Pardee Center Luncheon with Featured Speaker, Paulo Nogueira Batista, Junior on “The IMF, Capital Controls, and Developing Countries”
Paulo Nogueira Batista, Junior, the Executive Director for Brazil and eight other Latin American countries at the International Monetary Fund (IMF) was the featured speaker at a Pardee Center Luncheon on Friday, Sept. 16 at the Trustees Ballroom at Boston University.
The event was sponsored by the Frederick S. Pardee Center for the Study of the Longer-Range Future with BU Global Development and the BU Center for Finance, Law, and Policy. Approximately 80 people, including many graduate students from the co-sponsoring programs, attended.
In his talk, titled “The IMF, Capital Controls, and Developing Countries,” Mr. Batista spoke about the ongoing contentious debate at the IMF and among other economists and other high-level financial policy makers concerning whether and how capital investments between countries should be regulated, especially capital flowing from developed to developing countries. He said Brazil and other developing countries have spoken out against a proposed IMF framework for imposing controls, and he anticipated the debate – which he characterized as “intense and unpleasant” – will continue at the IMF annual meeting in Washington, D.C. this week.

The lunchtime talk was associated with a Pardee Center Task Force meeting of prominent scholars and economists on the long-range impacts for development of capital investments between developed and developing countries. The Task Force meeting was convened by Pardee Center Faculty Fellow Kevin Gallagher in collaboration with José Antonio Ocampo and Stephany Griffith-Jones of the Initiative for Policy Dialogue (IPD) at Columbia University, and IPD helped arrange for Mr. Nogueira Batista to speak at the event.
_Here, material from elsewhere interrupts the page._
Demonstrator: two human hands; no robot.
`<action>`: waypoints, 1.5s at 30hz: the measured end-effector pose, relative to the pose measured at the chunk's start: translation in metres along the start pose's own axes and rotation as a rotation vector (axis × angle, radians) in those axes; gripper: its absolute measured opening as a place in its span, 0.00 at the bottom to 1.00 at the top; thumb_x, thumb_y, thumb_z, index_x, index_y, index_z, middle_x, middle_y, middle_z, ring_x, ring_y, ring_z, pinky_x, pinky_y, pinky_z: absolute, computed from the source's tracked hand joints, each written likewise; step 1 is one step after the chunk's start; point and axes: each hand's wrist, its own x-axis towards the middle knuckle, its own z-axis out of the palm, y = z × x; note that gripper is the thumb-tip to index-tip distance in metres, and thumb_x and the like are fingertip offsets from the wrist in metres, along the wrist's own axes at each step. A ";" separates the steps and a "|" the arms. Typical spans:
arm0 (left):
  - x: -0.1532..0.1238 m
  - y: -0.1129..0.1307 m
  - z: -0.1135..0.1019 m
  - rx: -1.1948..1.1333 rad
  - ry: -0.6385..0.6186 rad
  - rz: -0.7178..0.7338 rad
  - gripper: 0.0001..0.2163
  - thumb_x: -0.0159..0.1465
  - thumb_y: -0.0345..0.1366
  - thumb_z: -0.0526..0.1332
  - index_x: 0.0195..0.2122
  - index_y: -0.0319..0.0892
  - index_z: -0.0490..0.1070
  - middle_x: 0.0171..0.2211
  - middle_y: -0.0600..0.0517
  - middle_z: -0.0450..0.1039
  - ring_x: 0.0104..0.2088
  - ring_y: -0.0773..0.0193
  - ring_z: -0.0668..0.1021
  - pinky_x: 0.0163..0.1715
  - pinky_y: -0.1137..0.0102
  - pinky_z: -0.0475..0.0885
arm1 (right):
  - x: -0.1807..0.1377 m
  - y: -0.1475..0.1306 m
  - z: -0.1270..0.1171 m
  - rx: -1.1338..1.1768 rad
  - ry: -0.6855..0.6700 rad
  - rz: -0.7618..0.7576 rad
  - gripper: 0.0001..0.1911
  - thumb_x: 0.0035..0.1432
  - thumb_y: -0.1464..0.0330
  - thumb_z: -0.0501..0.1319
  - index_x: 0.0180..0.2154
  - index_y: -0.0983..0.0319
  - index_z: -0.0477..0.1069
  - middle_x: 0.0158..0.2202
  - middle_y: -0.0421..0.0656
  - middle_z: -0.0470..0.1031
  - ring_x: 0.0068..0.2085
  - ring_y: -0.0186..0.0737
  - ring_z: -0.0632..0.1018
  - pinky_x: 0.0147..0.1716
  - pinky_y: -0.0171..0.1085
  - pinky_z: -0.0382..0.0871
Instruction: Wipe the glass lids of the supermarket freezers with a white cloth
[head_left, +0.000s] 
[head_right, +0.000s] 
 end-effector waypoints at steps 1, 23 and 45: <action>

Mr. Nogueira Batista, a well-known Brazilian economist, has been the Executive Director representing Brazil and a group of eight countries in the region at the IMF since April 2007. He previously served as Under Secretary for Economics Affairs, Ministry of Planning, and as Advisor to the Minister of Finance on External Debt, Ministry of Finance in Brazil. He is the author of four books and a vast list of economic papers and publications, and is a contributor to a major Brazilian newspaper.